In Germany, the German Commission on Radiological Protection (SSK) advises the Federal Ministry for the Environment, Nature Conservation and Nuclear Safety (BMU). In 2008, the SSK issued a report on the studies of the German Mobile Telecommunication Research Programme, which also include the topic electrosensitivity. The SSK concluded that the studies did not support the assumption of a causal relationship between electromagnetic fields and health complaints. Even though the evaluated studies had different inclusion criteria for recruitment of participants the final review of the literature showed that the phenomenon electrosensitivity is most likely not existing. The closing report of the German Mobile Telecommunication Research Programme (Health Risk Assessment of Mobile Communications) states more detailed: "Taken together, a causal relationship between electromagnetic fields and symptoms of individuals suffering from electrosensitivity can be excluded with a high probability. Further, no evidence for an increased vulnerability to allergies and/or chemical agents and/or a reduced detoxication capacity of the liver was found. With regards to other medical parameters some deviations of electrosensitive persons compared to the general population/control samples were observed. Electrosensitive persons seem to represent a heterogenous group that cannot be specified in a simple model. According to the results of the German Mobile Telecommunication Research Programme a deficient processing of environmental influences and/or a limited ability of the nervous system to adapt to environmental stimulation is a potential explanation for the development and/or retention of electrosensitivity."

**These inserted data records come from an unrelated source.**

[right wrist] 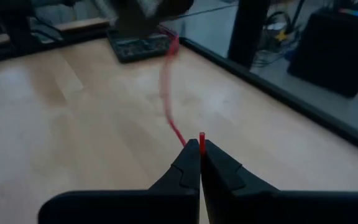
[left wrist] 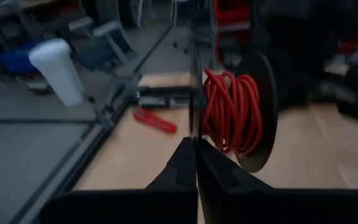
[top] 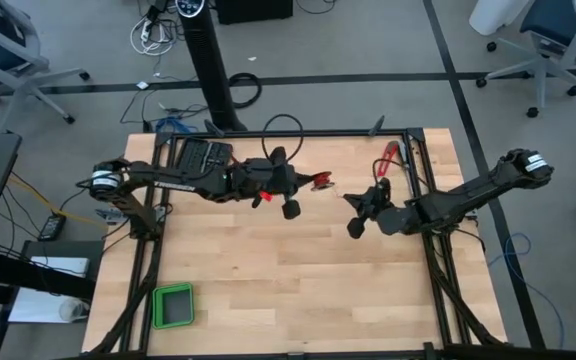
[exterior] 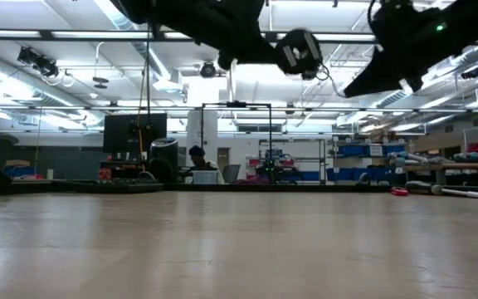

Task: Coil cords
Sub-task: Uncoil the red wire from the black spool

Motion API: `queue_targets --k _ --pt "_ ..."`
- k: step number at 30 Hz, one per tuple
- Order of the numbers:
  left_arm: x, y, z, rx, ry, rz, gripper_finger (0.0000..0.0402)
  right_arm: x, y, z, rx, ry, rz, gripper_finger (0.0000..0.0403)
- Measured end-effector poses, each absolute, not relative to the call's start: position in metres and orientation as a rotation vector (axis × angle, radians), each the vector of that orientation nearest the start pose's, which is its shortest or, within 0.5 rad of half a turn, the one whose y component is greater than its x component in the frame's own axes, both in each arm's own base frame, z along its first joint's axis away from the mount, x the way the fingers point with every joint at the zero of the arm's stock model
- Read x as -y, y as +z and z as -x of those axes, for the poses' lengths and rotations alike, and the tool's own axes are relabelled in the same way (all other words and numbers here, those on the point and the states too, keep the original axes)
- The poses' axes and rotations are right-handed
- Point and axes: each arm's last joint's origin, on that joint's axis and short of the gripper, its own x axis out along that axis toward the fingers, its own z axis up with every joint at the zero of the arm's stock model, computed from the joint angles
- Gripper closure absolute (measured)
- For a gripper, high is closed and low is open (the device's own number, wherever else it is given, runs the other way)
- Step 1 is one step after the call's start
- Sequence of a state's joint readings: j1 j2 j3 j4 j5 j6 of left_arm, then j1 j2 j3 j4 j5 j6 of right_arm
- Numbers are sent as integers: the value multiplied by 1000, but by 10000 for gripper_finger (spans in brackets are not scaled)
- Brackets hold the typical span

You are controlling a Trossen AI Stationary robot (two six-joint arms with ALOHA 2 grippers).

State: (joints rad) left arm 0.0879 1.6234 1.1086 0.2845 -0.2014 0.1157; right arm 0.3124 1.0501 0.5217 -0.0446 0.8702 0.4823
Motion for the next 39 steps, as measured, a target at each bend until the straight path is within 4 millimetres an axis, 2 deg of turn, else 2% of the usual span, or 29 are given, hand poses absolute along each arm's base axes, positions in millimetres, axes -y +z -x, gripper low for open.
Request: queue_targets --k 6,10,16,21,25,30,34,39 --pt "-38 265 -380 -207 352 -114 401 -47 207 -230 -289 -472 -164 403" --pt "-40 245 -387 -274 411 -131 401 -52 212 -241 -208 -344 -154 403" --pt "-39 217 -396 -355 392 -132 401 -51 229 -241 -130 -322 -93 403" --pt "-36 205 -384 -564 352 -170 401 -52 255 -224 -162 -453 20 403" --pt "-35 211 -370 -677 329 -206 401 -50 264 -203 -285 -610 100 403" --pt "-32 231 -360 -659 241 -182 401 -40 253 -186 -441 -667 55 403" --pt "-29 257 -358 -500 160 -162 401 -36 236 -184 -579 -663 -48 403" --pt "-28 281 -363 -270 145 -154 401 -42 224 -199 -624 -604 -84 403"
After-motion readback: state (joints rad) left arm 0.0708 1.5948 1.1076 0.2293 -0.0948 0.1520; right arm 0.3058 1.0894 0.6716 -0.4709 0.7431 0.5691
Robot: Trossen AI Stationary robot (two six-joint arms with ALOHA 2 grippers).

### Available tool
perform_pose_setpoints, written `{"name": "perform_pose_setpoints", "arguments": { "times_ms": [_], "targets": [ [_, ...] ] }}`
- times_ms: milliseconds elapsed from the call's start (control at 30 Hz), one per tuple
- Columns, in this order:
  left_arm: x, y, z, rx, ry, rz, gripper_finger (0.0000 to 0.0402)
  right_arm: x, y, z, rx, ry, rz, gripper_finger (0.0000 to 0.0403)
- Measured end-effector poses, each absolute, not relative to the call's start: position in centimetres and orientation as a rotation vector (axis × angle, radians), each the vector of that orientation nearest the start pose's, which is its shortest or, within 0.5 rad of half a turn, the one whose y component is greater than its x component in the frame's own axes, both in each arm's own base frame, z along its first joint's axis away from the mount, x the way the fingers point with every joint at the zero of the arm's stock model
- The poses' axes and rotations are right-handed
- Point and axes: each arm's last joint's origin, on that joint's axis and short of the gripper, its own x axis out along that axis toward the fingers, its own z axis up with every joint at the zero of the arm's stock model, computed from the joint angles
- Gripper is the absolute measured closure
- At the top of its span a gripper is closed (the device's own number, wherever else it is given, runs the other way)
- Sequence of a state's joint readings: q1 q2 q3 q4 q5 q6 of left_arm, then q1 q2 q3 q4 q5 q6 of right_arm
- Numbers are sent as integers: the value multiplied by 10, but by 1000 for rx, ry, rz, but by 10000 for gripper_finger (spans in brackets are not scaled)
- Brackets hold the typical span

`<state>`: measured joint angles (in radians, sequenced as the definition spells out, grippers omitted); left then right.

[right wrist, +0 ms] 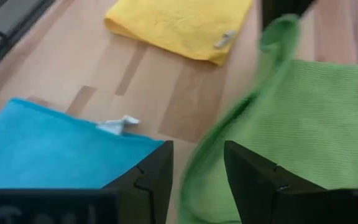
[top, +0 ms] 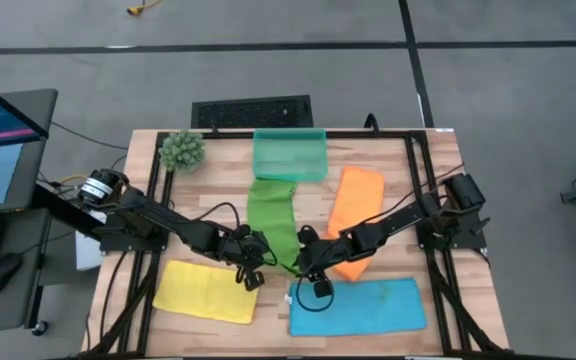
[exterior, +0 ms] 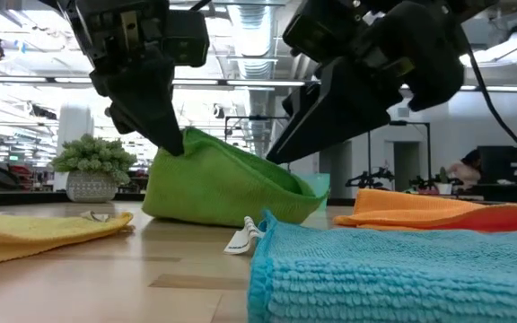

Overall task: Roll microfiber towels into tight, uniform cylinder then place into a basket
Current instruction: Roll the green towel

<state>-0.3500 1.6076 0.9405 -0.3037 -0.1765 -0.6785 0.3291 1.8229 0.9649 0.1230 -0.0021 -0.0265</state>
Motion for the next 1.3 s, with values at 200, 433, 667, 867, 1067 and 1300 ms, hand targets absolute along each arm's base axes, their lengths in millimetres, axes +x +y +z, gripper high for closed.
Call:
{"name": "perform_pose_setpoints", "arguments": {
  "times_ms": [200, 433, 667, 867, 1067, 1300],
  "targets": [
    [297, -103, 184, -401, 930, 172, 401, 339, 121, 145, -159, 766, 333, 234],
    [297, -104, 185, -435, 929, 169, 401, 338, 121, 143, -172, 790, 314, 234],
    [298, -104, 185, -505, 914, 196, 401, 336, 123, 143, -176, 800, 325, 234],
    [299, -103, 185, -538, 910, 216, 401, 336, 122, 139, -180, 815, 318, 234],
    [300, -99, 186, -578, 900, 241, 401, 336, 124, 122, -192, 874, 319, 234],
    [301, -100, 186, -584, 891, 239, 401, 339, 126, 124, -204, 832, 288, 237]
  ]
}}
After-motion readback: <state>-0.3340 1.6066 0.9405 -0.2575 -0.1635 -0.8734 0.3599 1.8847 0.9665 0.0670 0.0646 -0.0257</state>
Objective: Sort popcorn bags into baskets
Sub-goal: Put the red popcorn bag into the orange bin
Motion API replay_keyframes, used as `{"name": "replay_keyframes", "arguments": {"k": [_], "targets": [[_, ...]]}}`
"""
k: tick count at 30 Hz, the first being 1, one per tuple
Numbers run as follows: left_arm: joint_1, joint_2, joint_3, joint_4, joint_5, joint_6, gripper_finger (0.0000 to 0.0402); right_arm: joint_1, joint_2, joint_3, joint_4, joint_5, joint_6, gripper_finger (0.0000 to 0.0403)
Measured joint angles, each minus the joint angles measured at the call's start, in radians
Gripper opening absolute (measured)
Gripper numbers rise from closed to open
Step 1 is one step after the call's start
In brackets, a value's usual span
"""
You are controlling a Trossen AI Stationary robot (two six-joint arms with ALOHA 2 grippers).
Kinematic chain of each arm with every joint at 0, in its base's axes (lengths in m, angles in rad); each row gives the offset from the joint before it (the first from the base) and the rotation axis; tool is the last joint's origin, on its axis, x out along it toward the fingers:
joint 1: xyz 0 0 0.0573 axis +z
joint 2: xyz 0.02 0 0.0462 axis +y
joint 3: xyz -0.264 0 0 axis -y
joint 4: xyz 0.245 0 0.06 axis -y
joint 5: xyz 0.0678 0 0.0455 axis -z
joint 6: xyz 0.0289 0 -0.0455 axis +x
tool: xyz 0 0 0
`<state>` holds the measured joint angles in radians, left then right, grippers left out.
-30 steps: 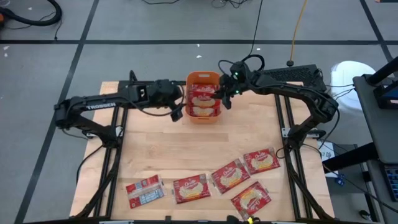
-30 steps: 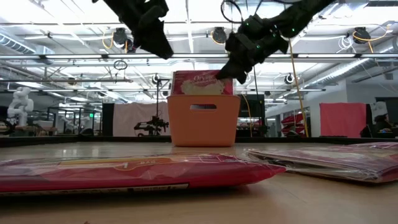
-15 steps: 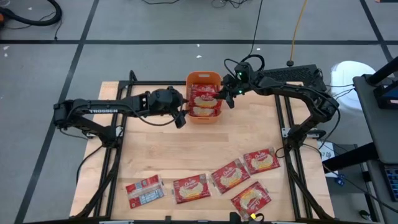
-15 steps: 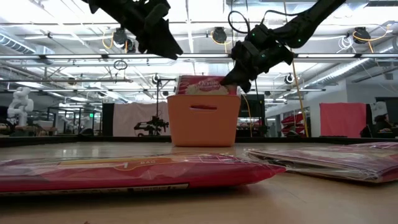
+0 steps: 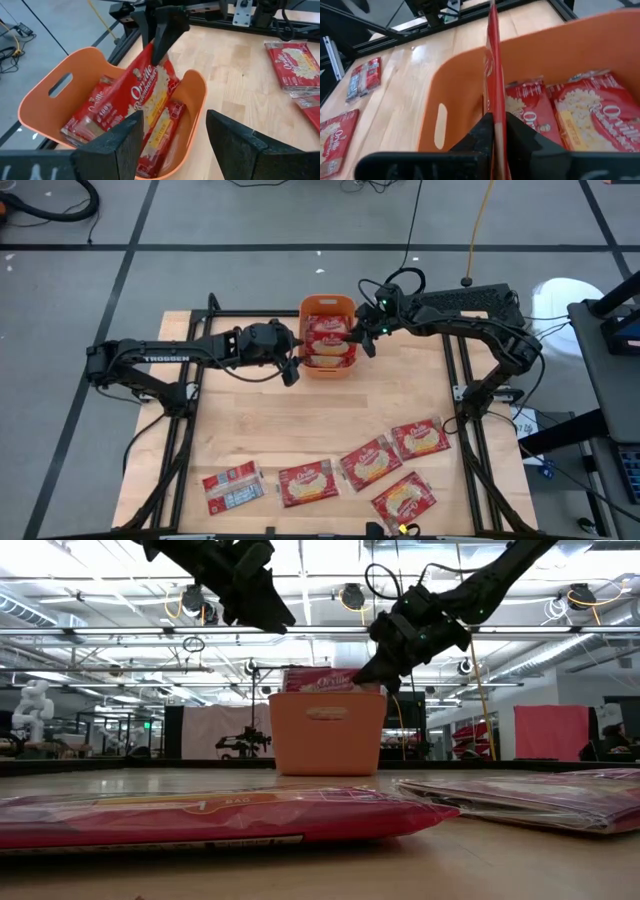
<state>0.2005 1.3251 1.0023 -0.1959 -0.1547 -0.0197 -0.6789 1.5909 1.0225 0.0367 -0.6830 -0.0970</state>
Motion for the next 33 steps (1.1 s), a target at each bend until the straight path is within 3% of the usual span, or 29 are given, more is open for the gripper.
{"name": "replay_keyframes", "arguments": {"k": [8, 13, 20, 27, 31, 33], "targets": [[0.000, 0.000, 0.000, 0.024, 0.000, 0.003, 0.0218, 0.007, 0.024, 0.001, 0.015, 0.005, 0.007, 0.0067], [0.000, 0.000, 0.000, 0.024, 0.000, 0.007, 0.0218, 0.020, 0.047, 0.001, 0.026, 0.079, 0.008, 0.0075], [0.001, 0.000, 0.000, 0.022, 0.000, 0.009, 0.0218, 0.020, 0.047, 0.001, 0.118, 0.079, 0.091, 0.0008], [0.001, 0.000, 0.000, 0.019, 0.000, 0.007, 0.0218, 0.020, 0.025, 0.001, 0.178, 0.082, 0.188, 0.0002], [0.001, 0.000, 0.001, 0.018, 0.000, 0.006, 0.0218, 0.020, -0.011, 0.000, 0.300, 0.091, 0.261, 0.0001], [0.000, 0.000, 0.001, 0.018, 0.000, 0.006, 0.0218, 0.032, -0.016, -0.026, 0.414, 0.145, 0.318, 0.0001]]}}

The Swiss Federal Office for the Environment (FOEN) published a comprehensive evaluation on radiofrequency exposure and health (FOEN 2006) and drew the following conclusions on the subtopic 'Electrosensibility': "With regards to the [...] results it cannot be ruled out that single individuals [...] are able to perceive radio frequency electromagnetic fields. However, these cases are exceptional and do not represent the majority of self-reported electrosensitive individuals. [...] This scientific field needs further research."
On the subtopic 'Unspecific symptoms, electrosensitivity' FOEN stated: "Existing research studies do not support the assumption that short-term exposure to radiofrequency electromagnetic fields [...] leads to different health effects than sham exposure, also not in the sub-population of electrosensitive individuals. [...] No statements can be given for long-term exposures." With regards to epidemiological studies "is seems likely that increased occurrence of unspecific symptoms is associated with increased mobile phone use. Whether this increase of symptoms is caused by radiofrequency electromagnetic exposure or co-factors of mobile phone use cannot be said."